A targeted mass spectrometry-based approach for the identification and characterization of proteins containing α-aminoadipic and γ-glutamic semialdehyde residues

Abstract

The site-specific identification of α-aminoadipic semialdehyde (AAS) and γ-glutamic semialdehyde (GGS) residues in proteins is reported. Semialdehydic protein modifications result from the metal-catalyzed oxidation of Lys or Arg and Pro residues, respectively. Most of the analytical methods for the analysis of protein carbonylation measure change to the global level of carbonylation and fail to provide details regarding protein identity, site, and chemical nature of the carbonylation. In this work, we used a targeted approach, which combines chemical labeling, enrichment, and tandem mass spectrometric analysis, for the site-specific identification of AAS and GGS sites in proteins. The approach is applied to in vitro oxidized glyceraldehyde-3-phosphate dehydrogenase (GAPDH) and an untreated biological sample, namely cardiac mitochondrial proteins.
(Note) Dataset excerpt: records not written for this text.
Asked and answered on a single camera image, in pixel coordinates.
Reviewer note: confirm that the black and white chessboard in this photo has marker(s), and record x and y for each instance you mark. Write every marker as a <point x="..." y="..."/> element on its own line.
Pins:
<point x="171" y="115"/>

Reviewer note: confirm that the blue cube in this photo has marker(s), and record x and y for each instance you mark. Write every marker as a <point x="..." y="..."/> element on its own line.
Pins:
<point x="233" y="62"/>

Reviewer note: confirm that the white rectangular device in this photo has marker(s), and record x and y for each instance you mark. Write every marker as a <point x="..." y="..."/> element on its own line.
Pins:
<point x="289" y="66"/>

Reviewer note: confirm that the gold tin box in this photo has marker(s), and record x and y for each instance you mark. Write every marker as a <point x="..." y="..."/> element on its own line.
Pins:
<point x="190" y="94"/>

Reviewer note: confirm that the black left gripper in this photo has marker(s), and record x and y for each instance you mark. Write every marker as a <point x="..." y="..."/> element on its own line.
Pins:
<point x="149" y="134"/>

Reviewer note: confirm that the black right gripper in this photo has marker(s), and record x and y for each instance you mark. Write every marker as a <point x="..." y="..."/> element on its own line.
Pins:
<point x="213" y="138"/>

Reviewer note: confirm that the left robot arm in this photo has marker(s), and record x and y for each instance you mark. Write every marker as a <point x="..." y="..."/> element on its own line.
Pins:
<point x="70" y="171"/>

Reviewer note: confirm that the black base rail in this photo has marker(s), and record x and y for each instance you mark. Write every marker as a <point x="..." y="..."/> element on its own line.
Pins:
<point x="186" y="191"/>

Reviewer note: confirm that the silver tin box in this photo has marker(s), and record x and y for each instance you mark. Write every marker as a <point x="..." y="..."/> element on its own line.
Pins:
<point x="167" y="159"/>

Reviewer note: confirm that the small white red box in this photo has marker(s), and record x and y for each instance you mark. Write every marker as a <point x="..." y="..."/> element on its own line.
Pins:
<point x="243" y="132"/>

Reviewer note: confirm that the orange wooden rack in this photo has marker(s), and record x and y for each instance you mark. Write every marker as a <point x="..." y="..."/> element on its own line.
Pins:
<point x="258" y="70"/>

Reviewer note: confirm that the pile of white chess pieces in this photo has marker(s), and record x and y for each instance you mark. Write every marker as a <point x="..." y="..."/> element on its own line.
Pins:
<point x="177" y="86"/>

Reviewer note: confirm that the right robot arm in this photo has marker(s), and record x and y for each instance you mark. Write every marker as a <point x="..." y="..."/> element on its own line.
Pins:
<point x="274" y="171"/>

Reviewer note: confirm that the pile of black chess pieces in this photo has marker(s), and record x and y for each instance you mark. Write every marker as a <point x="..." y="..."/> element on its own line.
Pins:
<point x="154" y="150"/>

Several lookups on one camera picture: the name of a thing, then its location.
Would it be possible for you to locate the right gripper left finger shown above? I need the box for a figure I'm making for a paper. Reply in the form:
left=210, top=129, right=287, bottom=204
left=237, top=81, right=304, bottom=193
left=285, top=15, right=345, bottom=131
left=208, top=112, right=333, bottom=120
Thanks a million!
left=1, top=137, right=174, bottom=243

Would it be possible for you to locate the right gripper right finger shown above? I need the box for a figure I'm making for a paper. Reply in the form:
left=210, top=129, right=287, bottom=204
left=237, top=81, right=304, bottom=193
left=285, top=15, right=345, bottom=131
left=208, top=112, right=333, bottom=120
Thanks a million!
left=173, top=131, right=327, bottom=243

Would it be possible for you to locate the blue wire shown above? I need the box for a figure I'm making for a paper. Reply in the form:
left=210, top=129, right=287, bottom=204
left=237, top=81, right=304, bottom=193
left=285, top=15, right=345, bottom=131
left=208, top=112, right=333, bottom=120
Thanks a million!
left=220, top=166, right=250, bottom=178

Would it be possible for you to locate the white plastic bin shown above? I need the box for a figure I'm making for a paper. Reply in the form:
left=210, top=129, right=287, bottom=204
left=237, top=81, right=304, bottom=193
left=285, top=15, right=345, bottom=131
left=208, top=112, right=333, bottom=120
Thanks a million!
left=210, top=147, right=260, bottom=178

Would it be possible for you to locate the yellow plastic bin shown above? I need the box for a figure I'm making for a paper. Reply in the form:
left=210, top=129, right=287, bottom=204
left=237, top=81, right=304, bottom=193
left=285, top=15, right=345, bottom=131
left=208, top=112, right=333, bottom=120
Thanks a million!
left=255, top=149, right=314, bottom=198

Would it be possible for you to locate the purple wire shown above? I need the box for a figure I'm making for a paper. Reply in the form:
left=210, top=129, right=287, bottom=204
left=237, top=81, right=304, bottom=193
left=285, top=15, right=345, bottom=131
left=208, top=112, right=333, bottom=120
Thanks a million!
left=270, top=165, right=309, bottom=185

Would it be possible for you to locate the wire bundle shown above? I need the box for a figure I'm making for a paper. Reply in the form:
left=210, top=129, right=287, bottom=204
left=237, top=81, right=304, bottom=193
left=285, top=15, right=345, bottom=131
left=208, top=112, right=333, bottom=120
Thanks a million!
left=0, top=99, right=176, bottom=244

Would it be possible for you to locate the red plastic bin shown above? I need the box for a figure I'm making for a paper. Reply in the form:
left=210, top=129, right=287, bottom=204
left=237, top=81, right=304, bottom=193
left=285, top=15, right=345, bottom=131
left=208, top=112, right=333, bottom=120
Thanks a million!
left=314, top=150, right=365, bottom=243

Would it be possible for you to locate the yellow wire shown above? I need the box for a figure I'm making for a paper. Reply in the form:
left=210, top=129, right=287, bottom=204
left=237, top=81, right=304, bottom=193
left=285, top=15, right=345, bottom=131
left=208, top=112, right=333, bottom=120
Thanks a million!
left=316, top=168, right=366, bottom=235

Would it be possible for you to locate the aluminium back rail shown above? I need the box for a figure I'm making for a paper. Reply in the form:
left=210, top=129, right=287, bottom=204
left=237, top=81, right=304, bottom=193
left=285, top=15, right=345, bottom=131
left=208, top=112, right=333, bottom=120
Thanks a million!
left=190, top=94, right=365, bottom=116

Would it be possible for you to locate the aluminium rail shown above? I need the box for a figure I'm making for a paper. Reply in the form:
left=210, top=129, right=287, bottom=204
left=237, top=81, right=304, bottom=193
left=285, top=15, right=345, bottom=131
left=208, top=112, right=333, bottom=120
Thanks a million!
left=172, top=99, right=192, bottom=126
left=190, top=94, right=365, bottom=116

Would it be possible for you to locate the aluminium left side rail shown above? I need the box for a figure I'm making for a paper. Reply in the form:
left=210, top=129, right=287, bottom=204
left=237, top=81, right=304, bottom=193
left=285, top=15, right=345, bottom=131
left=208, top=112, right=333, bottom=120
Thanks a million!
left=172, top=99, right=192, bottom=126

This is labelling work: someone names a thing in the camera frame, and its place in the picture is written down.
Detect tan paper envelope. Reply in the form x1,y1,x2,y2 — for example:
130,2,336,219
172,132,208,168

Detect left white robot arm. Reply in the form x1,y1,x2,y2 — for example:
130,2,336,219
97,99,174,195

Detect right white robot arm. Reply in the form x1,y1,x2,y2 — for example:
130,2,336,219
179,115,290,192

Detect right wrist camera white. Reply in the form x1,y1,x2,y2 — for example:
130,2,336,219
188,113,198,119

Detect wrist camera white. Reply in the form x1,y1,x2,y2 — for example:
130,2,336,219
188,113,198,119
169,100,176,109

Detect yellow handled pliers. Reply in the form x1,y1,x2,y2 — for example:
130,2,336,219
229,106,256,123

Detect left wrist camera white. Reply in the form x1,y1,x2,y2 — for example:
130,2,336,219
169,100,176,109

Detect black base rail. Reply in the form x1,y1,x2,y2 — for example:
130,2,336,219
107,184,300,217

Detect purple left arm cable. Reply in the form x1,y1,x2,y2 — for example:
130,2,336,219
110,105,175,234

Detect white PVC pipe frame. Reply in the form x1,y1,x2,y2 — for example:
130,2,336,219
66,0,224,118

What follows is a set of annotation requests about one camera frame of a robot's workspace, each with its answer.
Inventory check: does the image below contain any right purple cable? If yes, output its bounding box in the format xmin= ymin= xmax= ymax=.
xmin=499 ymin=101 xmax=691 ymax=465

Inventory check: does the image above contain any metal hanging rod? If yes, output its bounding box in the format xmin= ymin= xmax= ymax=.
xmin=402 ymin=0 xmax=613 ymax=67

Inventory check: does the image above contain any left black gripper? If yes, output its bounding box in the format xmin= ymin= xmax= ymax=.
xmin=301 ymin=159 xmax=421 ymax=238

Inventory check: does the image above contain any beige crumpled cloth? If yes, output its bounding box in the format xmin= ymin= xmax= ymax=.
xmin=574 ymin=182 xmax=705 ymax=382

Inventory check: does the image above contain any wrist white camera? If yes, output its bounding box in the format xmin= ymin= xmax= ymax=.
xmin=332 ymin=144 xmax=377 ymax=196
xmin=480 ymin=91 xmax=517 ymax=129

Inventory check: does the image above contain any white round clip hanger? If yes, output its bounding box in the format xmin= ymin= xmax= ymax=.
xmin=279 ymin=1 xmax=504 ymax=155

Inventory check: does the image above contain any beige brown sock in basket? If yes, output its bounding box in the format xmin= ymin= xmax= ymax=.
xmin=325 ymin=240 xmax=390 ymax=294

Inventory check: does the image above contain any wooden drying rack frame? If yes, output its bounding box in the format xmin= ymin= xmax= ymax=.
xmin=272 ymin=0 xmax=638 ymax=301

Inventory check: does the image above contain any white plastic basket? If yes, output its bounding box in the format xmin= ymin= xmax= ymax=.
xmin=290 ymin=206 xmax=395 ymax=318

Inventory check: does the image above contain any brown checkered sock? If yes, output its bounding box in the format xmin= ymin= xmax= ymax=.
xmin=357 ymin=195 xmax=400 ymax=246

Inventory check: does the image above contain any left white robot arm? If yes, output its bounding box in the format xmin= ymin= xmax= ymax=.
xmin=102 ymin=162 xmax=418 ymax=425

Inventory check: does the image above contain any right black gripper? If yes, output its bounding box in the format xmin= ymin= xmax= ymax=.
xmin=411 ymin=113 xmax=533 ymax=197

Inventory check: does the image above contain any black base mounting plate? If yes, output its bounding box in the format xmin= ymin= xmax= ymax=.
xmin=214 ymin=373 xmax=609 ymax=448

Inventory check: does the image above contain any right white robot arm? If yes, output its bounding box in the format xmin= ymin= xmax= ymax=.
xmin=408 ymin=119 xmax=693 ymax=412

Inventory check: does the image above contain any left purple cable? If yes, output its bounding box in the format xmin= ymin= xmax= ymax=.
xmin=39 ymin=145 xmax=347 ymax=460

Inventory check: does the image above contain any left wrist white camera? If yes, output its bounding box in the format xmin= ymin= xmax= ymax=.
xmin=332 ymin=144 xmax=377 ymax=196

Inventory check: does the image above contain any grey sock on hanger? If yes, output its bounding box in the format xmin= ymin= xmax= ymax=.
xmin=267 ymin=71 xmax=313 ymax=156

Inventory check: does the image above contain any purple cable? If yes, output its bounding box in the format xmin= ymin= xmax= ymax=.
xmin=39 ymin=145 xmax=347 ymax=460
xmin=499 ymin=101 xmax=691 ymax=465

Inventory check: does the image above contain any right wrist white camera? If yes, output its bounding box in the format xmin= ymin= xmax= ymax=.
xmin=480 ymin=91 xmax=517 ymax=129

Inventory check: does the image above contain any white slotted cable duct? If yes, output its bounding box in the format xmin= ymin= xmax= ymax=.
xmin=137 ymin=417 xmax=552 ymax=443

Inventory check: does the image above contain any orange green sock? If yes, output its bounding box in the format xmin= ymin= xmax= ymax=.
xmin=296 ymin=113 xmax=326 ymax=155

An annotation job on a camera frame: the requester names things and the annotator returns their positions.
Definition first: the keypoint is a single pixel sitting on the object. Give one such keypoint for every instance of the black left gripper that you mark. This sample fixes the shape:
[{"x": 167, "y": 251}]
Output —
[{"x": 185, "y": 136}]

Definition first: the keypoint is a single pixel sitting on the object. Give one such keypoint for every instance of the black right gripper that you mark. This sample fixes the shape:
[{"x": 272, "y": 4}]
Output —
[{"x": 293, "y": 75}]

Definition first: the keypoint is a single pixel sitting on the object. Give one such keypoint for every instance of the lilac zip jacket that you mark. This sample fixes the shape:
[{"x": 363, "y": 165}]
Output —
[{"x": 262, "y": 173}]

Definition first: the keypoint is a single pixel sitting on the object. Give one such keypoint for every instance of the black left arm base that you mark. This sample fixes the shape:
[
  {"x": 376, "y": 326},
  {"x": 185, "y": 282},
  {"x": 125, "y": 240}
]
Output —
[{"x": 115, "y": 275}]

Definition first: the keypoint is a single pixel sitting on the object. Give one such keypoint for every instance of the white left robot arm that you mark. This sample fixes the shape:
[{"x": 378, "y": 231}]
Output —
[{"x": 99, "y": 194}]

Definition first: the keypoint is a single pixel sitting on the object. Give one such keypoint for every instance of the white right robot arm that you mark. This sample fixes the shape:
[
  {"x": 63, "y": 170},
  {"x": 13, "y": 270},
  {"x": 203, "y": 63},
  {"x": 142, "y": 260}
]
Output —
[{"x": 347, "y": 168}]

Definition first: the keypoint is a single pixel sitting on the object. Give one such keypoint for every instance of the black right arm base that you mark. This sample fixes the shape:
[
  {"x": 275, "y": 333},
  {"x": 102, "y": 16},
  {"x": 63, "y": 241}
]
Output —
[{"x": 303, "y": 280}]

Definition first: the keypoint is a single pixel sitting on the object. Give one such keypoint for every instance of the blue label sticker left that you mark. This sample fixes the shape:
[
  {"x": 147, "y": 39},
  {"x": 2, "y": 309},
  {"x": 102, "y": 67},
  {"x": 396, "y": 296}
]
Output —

The analysis of GAPDH resulted in the site-specific identification of two AAA and four GGS residues. Computational evaluation of the identified AAS and GGS sites in GAPDH indicated that these sites are located in flexible regions, show high solvent accessibility values, and are in proximity with possible metal ion binding sites. The targeted proteomic analysis of semialdehydic modifications in cardiac mitochondria yielded nine AAS modification sites which were unambiguously assigned to distinct lysine residues in the following proteins: ATP/ATP translocase isoforms 1 and 2, ubiquinol cytochrome-c reductase core protein 2, and ATP synthase α-subunit.